However, there is an alternative interpretation, which has had increasing support.29 Thus it is equally conceivable that symptoms might covary because of direct causal interaction between them; external causes could then operate directly on individual symptoms.21,30,31 If so, it becomes rational to study symptoms transdiagnostically, on the ground that their causes may themselves operate across diagnostic classes. Moreover, if symptoms are linked in a causal chain, interventions targeting a given symptom may ameliorate symptoms downstream of it.32

The Effect of Definition on the Phenomenology of Psychiatric Categories

The transdiagnostic identification of delusions is complicated by issues arising from the definition of disorders.
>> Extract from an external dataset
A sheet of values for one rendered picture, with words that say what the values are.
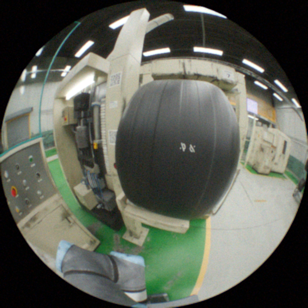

Thus the presence or absence of delusions in given psychiatric categories is sometimes the direct consequence of the way the disorders are defined. This may therefore change as the definition is revised, as eg in the case of bizarre delusions and delusional disorder. The recent decision in DSM5 that bizarre delusions are allowable symptoms in delusional disorder means that, where previously they were excluded by definition, they are now likely to be present in some cases. Likewise the new DSM5 category of “Obsessive-Compulsive and Related Disorders” includes a specifier related to delusional insight. Consequently, delusional disorder has an exclusion criterion specifying that symptoms cannot be better explained by obsessive-compulsive disorder (OCD) or similar disorder with absent/delusional insight. Thus delusional beliefs no longer automatically suggest a psychotic disorder in DSM5.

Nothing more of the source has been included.